PROSPECT HEIGHTS — Anne Marie Kanable knows “the looks.”
She described how her son, Dane, who has Down syndrome, seems to pick the quieter moments to announce “whatever is on his mind,” drawing some attention, even at Mass.
“It could be ‘I’m hungry,’ or ‘Let’s go home now,’” Kanable said. “And oftentimes people will look at us.”
Kanable and her family belong to Holy Trinity Parish in Whitestone, Queens. Dane was baptized there 13 years ago. But still, his mother said, “you get looks.”
That is not the case at the parish’s special needs Mass, which on Sunday, Oct. 17, marked its 10th year on church schedules. The tradition had been on hold since March 2020 because of COVID-19 restrictions.
“I can’t say enough good things about it,” Kanable said of the Mass. “And it has grown. We went from just a couple of families to now where it’s a pretty big deal.”
Nancy Rullo, Holy Trinity’s director of religious education, said that, before the pandemic, the church hosted as many as 120 people at the Mass.
“We’d have a full church,” she said.
Kanable said all people are welcome, no matter their disabilities — such as Down syndrome, autism, hearing impairments, or quadriplegia, to name a few.
“I love the age range of people,” she said. “We also have older parents with adult children with disabilities. Every once in a while, the residents of a group home will come.”
The Mass will continue at 12:30 p.m. on the third Sunday of each month.
Lisa Kruger of Glendale said she and her husband, John, are the parents of three sons diagnosed with autism: 16-year-old twins Nicholas and Christopher, and Alexander, who is 9.
She said the monthly Mass at Holy Trinity “is a place where individuals with special needs and their families feel acknowledged, welcomed, and celebrated.”
“It is a place of pure joy, love, and peace,” she said.
Nicholas Kruger said he enjoys “listening to the priest, and I like to pray.”
“I literally missed not going since March of last year, because it was 18 months of the COVID-19 pandemic,” he said.
His brother, Christopher, agreed.
“I really wanted to go, but we stayed home during quarantine,” he lamented.
Christopher said he missed “saying prayers and singing religion songs that make me so happy!”
Nicholas added that he enjoyed reconnecting with the pastor, Father Joseph Gibino, when the Mass resumed this month.
“It was fun when Father Joe came to me,” he said. “He was saying, ‘Whoa, Nicholas, you’re getting way too tall, buddy!’ That really supported me and my whole family.”
Alexander Kruger said he likes that the Mass welcomes everyone to the church.
“It was fun yesterday because I got to see everyone that I haven’t seen in a while,” he said. “And I also got to receive Communion. I like when Father Joe does the homily. I like listening to his thoughts.”

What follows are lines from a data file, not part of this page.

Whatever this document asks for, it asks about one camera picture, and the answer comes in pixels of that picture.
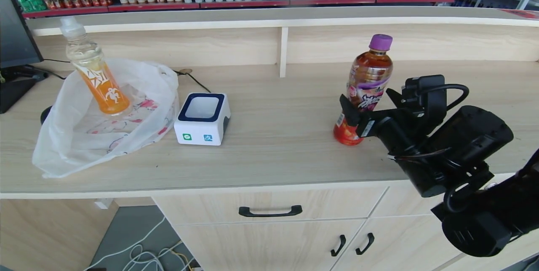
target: plastic bag
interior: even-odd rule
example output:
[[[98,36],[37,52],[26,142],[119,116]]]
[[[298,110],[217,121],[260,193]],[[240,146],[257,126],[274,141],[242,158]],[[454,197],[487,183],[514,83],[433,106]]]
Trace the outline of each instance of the plastic bag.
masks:
[[[129,95],[131,112],[106,117],[78,72],[70,74],[39,131],[32,163],[43,177],[65,177],[158,142],[179,113],[178,78],[154,62],[107,59],[114,79]]]

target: black cable
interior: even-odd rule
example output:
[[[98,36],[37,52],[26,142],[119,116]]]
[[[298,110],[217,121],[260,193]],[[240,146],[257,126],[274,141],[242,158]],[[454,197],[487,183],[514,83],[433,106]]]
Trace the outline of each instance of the black cable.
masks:
[[[422,91],[420,91],[417,96],[421,96],[423,94],[427,94],[429,92],[433,92],[433,91],[437,91],[437,90],[448,90],[448,89],[457,89],[457,90],[461,90],[462,91],[462,95],[460,97],[458,97],[454,102],[451,102],[448,106],[447,106],[447,111],[451,110],[452,108],[454,108],[456,105],[460,104],[463,100],[466,99],[466,97],[468,97],[468,94],[470,94],[470,89],[468,89],[468,87],[464,86],[464,85],[459,85],[458,83],[447,83],[445,85],[441,85],[441,86],[434,86],[434,87],[428,87]]]

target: monitor stand
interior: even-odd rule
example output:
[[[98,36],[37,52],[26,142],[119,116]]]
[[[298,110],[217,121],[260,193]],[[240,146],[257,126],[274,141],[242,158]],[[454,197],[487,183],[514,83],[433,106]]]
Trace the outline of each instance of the monitor stand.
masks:
[[[48,77],[31,65],[0,69],[0,74],[0,114],[8,111],[36,82]]]

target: black handle
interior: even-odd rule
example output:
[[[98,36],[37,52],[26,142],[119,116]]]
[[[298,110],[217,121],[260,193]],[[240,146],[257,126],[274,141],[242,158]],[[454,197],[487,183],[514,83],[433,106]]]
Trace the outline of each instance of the black handle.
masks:
[[[339,238],[341,239],[341,245],[339,246],[337,251],[331,249],[331,256],[333,256],[333,257],[339,255],[339,252],[341,252],[342,248],[344,247],[344,244],[346,244],[346,236],[341,235],[341,236],[339,236]]]
[[[243,217],[292,217],[303,212],[302,206],[297,204],[290,207],[290,212],[281,214],[253,214],[249,207],[239,207],[239,215]]]
[[[356,254],[357,255],[361,255],[361,254],[365,253],[369,249],[371,244],[374,242],[374,234],[369,233],[369,234],[367,234],[367,237],[369,238],[369,244],[367,244],[367,246],[363,250],[361,250],[360,248],[357,248],[356,249]]]

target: bottle cap
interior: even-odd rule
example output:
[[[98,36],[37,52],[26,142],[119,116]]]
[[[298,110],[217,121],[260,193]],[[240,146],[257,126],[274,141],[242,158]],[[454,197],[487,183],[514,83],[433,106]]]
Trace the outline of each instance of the bottle cap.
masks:
[[[65,37],[77,37],[86,35],[86,30],[84,29],[84,26],[78,23],[75,17],[61,17],[60,21],[62,22],[60,31],[62,31],[62,35],[64,35]]]
[[[371,43],[369,48],[372,50],[379,51],[389,51],[391,48],[391,43],[393,42],[393,37],[385,34],[375,34],[372,36]]]

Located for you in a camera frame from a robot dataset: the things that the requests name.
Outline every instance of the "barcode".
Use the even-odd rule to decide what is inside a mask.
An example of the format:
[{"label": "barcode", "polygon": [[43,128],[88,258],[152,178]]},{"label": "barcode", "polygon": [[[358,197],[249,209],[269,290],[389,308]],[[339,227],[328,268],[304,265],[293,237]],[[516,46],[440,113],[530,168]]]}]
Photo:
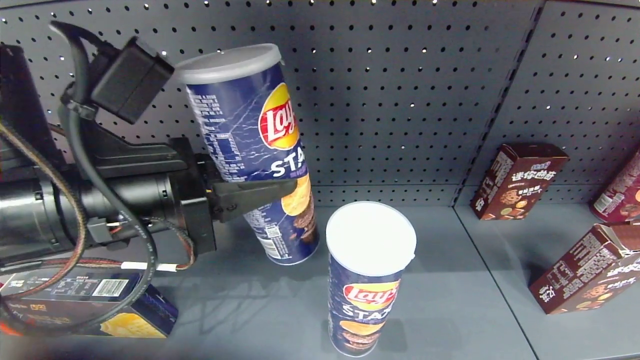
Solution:
[{"label": "barcode", "polygon": [[269,254],[269,256],[276,259],[282,259],[280,253],[278,252],[278,249],[276,248],[276,244],[273,243],[273,240],[260,238],[258,238],[258,240],[260,240],[262,246],[264,247],[264,250],[267,252],[267,254]]},{"label": "barcode", "polygon": [[120,296],[120,293],[127,286],[129,280],[126,279],[104,279],[98,285],[91,296]]},{"label": "barcode", "polygon": [[605,209],[607,208],[607,206],[609,206],[609,204],[611,204],[612,201],[612,198],[606,196],[605,194],[602,194],[598,201],[593,204],[593,207],[598,210],[598,212],[604,213]]},{"label": "barcode", "polygon": [[267,236],[269,237],[269,239],[282,236],[280,229],[278,229],[277,227],[265,227],[264,230],[267,232]]}]

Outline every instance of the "blue snack box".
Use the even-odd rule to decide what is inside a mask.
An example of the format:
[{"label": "blue snack box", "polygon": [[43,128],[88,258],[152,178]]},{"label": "blue snack box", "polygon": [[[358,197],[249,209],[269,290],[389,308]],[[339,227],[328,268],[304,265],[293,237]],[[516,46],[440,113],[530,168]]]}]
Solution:
[{"label": "blue snack box", "polygon": [[[14,274],[0,289],[0,295],[32,289],[57,271],[41,269]],[[140,277],[138,272],[108,273],[75,268],[47,289],[24,298],[7,300],[7,305],[22,321],[35,322],[36,325],[80,323],[109,311],[131,293]],[[133,304],[79,335],[166,338],[177,319],[178,309],[149,285]]]}]

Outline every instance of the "store shelf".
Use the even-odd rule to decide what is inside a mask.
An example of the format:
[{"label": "store shelf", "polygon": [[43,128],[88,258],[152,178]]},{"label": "store shelf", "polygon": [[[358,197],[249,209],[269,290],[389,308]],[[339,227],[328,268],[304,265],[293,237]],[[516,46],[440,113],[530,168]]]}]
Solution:
[{"label": "store shelf", "polygon": [[[321,229],[334,209],[317,210]],[[535,359],[454,210],[399,209],[416,228],[416,258],[380,342],[366,358]],[[285,267],[265,257],[243,221],[217,230],[219,251],[187,272],[154,280],[180,309],[168,340],[4,337],[0,358],[342,359],[327,335],[324,240],[308,261]],[[171,236],[157,242],[161,261],[182,259]],[[142,254],[132,246],[115,255]]]},{"label": "store shelf", "polygon": [[540,360],[638,359],[640,286],[603,308],[545,315],[527,284],[555,263],[596,222],[584,204],[540,204],[522,221],[481,222],[456,207],[498,287]]}]

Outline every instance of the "lay's stax can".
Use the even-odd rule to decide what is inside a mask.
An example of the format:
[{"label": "lay's stax can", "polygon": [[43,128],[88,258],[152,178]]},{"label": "lay's stax can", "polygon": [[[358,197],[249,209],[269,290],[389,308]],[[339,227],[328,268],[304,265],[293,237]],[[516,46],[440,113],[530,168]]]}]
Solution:
[{"label": "lay's stax can", "polygon": [[176,73],[225,181],[298,180],[290,195],[244,215],[269,259],[293,265],[314,253],[319,237],[280,59],[273,44],[238,47],[186,60]]},{"label": "lay's stax can", "polygon": [[329,337],[342,354],[373,350],[396,300],[416,235],[404,215],[377,202],[339,208],[326,226]]}]

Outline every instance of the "robotic arm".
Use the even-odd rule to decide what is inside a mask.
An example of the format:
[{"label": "robotic arm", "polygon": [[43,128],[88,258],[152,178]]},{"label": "robotic arm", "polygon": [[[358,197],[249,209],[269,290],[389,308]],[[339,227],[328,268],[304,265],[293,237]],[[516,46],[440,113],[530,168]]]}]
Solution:
[{"label": "robotic arm", "polygon": [[[61,128],[54,130],[69,140],[77,165],[67,165],[54,144],[22,49],[0,45],[0,275],[41,267],[42,257],[74,250],[75,263],[66,264],[72,267],[82,264],[84,249],[121,249],[137,236],[149,244],[154,265],[150,234],[167,227],[188,235],[195,260],[216,248],[212,221],[230,220],[295,190],[295,179],[225,183],[211,158],[193,154],[186,138],[134,145],[98,126],[99,108],[135,123],[173,67],[136,37],[116,49],[70,24],[52,22],[52,28],[69,41],[76,63],[76,82],[61,96]],[[97,48],[90,63],[80,38]],[[150,267],[146,283],[155,271]],[[0,310],[16,328],[15,319],[7,319],[10,310]],[[98,320],[35,333],[73,333]],[[34,333],[33,326],[19,327]]]}]

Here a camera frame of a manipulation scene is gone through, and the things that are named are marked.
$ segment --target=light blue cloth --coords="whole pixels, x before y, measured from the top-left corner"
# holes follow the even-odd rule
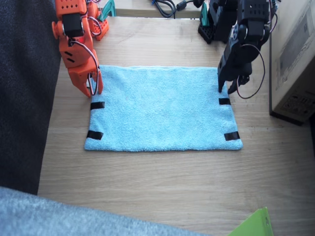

Elsewhere in Queens, St. Gregory the Great Parish, Bellerose, started a similar Mass on Oct. 3 that will continue on the first Sunday of each month.
Cathy Crimmins, a retired pediatric intensive care nurse, helped develop the new Mass at St. Gregory with her friend, Sue O’Keeffe. Both belong to the parish social justice committee, formed by their new pastor, Father John O’Connor.

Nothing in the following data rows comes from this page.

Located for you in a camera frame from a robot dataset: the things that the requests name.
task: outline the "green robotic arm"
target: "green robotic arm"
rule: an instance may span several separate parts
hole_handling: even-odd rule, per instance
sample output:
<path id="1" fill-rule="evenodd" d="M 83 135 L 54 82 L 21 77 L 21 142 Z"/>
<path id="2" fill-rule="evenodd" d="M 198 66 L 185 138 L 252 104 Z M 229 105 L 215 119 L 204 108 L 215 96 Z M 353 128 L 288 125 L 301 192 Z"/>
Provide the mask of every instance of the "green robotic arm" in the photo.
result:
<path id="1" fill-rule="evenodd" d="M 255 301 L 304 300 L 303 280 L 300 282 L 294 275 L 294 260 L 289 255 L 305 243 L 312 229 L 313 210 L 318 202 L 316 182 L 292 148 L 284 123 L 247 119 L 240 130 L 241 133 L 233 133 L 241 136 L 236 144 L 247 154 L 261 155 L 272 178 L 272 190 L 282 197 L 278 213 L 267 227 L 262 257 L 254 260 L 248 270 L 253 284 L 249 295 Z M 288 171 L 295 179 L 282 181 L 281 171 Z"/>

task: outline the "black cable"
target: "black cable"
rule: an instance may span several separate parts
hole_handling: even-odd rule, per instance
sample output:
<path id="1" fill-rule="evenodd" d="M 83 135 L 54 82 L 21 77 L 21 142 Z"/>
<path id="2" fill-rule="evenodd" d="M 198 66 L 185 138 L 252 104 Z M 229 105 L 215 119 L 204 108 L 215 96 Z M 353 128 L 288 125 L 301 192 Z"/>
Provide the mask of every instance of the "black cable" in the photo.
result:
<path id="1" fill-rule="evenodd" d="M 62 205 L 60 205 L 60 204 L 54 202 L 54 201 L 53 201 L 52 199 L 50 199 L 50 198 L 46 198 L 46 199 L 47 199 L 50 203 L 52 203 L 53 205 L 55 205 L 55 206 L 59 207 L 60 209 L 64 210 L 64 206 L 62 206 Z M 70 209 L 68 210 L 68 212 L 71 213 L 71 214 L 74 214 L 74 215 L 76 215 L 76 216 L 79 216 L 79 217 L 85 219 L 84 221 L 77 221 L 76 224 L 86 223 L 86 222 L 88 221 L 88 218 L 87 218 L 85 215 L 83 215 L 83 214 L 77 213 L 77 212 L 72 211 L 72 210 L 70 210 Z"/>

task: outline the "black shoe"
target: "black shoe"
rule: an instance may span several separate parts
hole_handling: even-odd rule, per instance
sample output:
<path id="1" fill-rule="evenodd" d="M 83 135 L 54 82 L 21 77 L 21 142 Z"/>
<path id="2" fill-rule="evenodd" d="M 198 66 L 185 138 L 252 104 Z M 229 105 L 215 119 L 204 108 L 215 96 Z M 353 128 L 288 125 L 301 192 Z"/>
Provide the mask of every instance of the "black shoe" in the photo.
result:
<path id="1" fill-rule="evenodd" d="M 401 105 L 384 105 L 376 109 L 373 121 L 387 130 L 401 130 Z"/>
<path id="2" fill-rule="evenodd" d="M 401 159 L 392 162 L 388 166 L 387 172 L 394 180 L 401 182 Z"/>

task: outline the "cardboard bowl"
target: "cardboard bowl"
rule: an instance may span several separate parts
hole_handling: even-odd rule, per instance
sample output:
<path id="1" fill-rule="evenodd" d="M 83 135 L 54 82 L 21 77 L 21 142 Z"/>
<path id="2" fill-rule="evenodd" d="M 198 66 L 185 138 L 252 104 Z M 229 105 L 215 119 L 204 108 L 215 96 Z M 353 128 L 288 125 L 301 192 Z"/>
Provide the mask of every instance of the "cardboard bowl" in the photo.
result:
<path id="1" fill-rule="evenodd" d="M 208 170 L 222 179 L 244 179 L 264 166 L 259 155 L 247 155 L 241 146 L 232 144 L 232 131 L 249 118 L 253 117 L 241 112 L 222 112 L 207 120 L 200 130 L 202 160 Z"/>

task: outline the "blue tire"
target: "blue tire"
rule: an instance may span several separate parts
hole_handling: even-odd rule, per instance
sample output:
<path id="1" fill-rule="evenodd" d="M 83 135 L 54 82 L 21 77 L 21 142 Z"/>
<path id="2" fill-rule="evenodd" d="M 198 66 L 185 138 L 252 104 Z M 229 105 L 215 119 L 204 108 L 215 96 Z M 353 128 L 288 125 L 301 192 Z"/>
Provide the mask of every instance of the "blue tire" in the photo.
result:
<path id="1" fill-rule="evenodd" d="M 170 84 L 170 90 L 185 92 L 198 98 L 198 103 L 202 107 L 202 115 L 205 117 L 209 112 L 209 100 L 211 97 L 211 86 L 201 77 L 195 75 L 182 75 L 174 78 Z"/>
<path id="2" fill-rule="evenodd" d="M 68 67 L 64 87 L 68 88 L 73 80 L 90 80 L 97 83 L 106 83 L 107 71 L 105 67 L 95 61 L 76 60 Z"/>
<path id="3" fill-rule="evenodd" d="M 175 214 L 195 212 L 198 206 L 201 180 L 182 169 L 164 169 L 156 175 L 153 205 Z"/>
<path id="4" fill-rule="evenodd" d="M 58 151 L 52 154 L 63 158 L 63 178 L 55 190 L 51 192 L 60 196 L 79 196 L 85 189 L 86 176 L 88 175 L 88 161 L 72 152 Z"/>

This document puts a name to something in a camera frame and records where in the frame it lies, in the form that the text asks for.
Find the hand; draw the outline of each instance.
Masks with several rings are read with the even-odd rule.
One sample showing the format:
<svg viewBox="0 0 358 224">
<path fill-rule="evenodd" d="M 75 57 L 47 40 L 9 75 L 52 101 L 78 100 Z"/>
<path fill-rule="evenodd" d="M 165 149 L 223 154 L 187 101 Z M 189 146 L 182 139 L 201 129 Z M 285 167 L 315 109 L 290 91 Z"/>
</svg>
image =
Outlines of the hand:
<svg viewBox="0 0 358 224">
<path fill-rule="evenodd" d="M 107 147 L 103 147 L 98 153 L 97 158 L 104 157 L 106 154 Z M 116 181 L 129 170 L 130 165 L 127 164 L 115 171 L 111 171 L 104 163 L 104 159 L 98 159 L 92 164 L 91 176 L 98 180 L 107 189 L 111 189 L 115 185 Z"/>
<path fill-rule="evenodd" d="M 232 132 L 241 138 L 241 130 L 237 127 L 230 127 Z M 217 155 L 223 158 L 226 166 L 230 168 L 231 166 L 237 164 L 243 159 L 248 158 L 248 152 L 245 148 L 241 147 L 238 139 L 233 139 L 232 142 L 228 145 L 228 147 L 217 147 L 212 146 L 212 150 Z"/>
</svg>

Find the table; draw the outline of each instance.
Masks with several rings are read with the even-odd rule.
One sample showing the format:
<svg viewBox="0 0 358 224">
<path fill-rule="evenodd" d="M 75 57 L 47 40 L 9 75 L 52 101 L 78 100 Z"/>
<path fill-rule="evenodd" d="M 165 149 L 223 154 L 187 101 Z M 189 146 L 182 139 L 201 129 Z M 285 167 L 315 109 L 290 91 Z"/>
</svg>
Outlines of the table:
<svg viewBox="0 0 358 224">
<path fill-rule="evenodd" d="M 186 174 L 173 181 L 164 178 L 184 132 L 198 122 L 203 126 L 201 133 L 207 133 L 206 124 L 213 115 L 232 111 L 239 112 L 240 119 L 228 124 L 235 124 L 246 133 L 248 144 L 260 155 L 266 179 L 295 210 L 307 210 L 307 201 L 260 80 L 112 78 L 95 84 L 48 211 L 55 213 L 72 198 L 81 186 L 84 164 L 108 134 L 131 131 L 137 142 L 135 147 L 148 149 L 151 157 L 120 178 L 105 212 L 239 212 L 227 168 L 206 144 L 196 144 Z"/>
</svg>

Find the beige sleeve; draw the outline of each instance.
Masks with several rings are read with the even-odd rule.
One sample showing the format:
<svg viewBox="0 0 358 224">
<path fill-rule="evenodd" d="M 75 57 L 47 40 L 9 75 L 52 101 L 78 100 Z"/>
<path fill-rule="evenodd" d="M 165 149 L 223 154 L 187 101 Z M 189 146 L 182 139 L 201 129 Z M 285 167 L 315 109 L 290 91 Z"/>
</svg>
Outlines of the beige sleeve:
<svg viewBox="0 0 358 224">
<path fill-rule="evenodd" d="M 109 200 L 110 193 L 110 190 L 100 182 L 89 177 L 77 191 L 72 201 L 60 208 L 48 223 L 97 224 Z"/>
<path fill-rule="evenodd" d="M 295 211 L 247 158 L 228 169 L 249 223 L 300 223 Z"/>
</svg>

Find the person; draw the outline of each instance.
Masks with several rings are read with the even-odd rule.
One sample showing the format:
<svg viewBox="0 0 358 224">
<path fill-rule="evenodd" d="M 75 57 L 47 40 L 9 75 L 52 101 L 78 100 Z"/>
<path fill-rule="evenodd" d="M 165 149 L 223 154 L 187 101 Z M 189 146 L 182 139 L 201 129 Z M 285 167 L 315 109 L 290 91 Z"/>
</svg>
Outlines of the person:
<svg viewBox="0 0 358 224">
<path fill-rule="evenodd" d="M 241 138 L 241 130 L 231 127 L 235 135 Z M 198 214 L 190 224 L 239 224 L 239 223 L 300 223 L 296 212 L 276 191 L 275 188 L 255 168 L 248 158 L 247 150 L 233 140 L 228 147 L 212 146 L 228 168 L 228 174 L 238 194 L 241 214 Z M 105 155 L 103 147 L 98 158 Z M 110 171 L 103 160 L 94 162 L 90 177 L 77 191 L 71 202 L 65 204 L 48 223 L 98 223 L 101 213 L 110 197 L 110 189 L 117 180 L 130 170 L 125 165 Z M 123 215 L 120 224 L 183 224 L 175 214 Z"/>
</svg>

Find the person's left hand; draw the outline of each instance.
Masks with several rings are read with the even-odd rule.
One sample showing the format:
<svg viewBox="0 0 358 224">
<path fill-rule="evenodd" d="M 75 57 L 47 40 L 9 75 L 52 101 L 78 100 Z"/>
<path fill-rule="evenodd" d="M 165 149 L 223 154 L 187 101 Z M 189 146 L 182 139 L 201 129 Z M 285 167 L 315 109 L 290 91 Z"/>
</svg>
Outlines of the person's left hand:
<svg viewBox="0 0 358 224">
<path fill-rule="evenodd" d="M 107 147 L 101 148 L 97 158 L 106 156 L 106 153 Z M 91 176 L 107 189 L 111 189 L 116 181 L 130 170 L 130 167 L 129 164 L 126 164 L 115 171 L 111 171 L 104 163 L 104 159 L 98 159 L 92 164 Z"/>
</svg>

“From that came this idea to start a special needs Mass in our parish,” Crimmins said. “But earlier, we saw this one child in our church — and his mom and dad are so good the way they’re bringing him up — but he does make utterances and then people look at them. You feel so badly for them, but you want them to feel welcome.”
Crimmins added, “To my way of thinking, everyone should be treated with tremendous dignity, from conception to natural death.”
Another parish with accommodations for people with disabilities is St. Bernard in Mill Basin, Brooklyn. Meanwhile, the Cathedral Basilica of St. James in downtown Brooklyn has a special Mass for the hearing-impaired every Sunday at 11 a.m. with an American Sign Language interpreter.
Father Gibino, who also serves as vicar for Evangelization and Catechesis in the Diocese of Brooklyn, said Holy Trinity Parish’s Mass began in 2010 under the leadership of parishioners Debby and Randy Robertson. They have a daughter with autism, Mary, who is now 20 years old.
Father Gibino also recalled baptizing Dane Kanable.
“We have a number of families with children with special needs who are now young adults,” he said. “It has been wonderful watching them grow through the years.”
Father Gibino said many people in the special needs community were “at a loss” when the pandemic disrupted their daily routines. He said socialization is vital to everyone, especially people with special needs.
“So when we put routine and socialization together, the special needs community really was impacted” by those missing factors,” he said. “Now, as we’re coming out of COVID, being able to continue the special needs ministry is really wonderful.”
Father Gibino acknowledged there are challenges in making accommodations for the families but these four parishes offer examples that it can be done.
Once these families begin attending Mass regularly, he pointed out, the parishes can interact with them to learn how to serve their spiritual and religious education needs.